The script leak occurred after Tarantino gave it to three actors and their agents, and the "Django Unchained" director spoke exclusively to Deadline about it last week.
“I gave it to one of the producers on Django Unchained, Reggie Hudlin, and he let an agent come to his house and read it,” Tarantino said. “That’s a betrayal, but not crippling because the agent didn’t end up with the script. There is an ugly maliciousness to the rest of it. I gave it to three actors: Michael Madsen, Bruce Dern, Tim Roth. The one I know didn’t do this is Tim Roth. One of the others let their agent read it, and that agent has now passed it on to everyone in Hollywood. I don’t know how these fucking agents work, but I’m not making this next. I’m going to publish it, and that’s it for now. I give it out to six people, and if I can’t trust them to that degree, then I have no desire to make it. I’ll publish it. I’m done. I’ll move on to the next thing. I’ve got 10 more where that came from.”
On Thursday, Defamer posted an article about the leak with links to the full script, titled "Here Is The Leaked Quentin Tarantino Hateful Eight Script". The title was an important part of the lawsuit, according to the complaint.

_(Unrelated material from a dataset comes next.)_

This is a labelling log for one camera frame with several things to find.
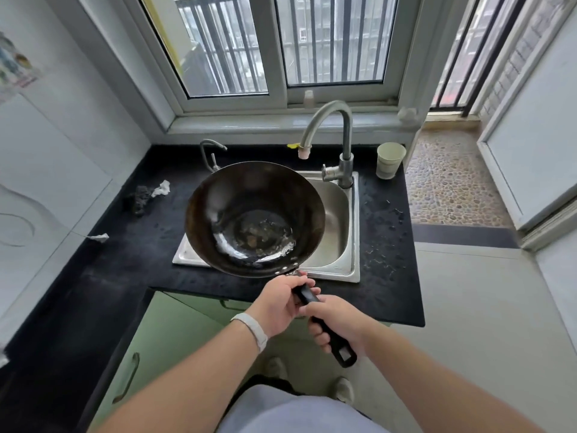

“Their headline boasts… ‘Here,’ not someplace else, but ‘Here’ on the Gawker website,” reads the lawsuit. “The article then contains multiple direct links for downloading the entire Screenplay through a conveniently anonymous URL by simply clicking button-links on the Gawker page, and brazenly encourages Gawker visitors to read the Screenplay illegally with the invitation to ‘Enjoy!’ it.”
However, Gawker Media has defended the article, saying it was simply a news story like any other.
"It was Tarantino himself who turned his script into a news story, one that garnered him a great deal of attention," reads a post by John Cook. "Someone unknown to Gawker put it on a website called AnonFiles, and someone unknown to Gawker put it on a different website called Scribd. Last Thursday, Gawker received a tip from a reader informing us that the script was on the AnonFiles site, after which Gawker published a story reporting that the script had surfaced online....Contributory infringement is a legal theory that has traditionally been deployed against file-sharing sites and search engines—venues that explicitly exist as directories to copyrighted content. Gawker and Defamer are news sites, and our publication of the link was clearly connected to our goal of informing readers about things they care about. As far as I can tell (but I'm no lawyer!), no claim of contributory infringement has prevailed in the U.S. over a news story. We'll be fighting this one."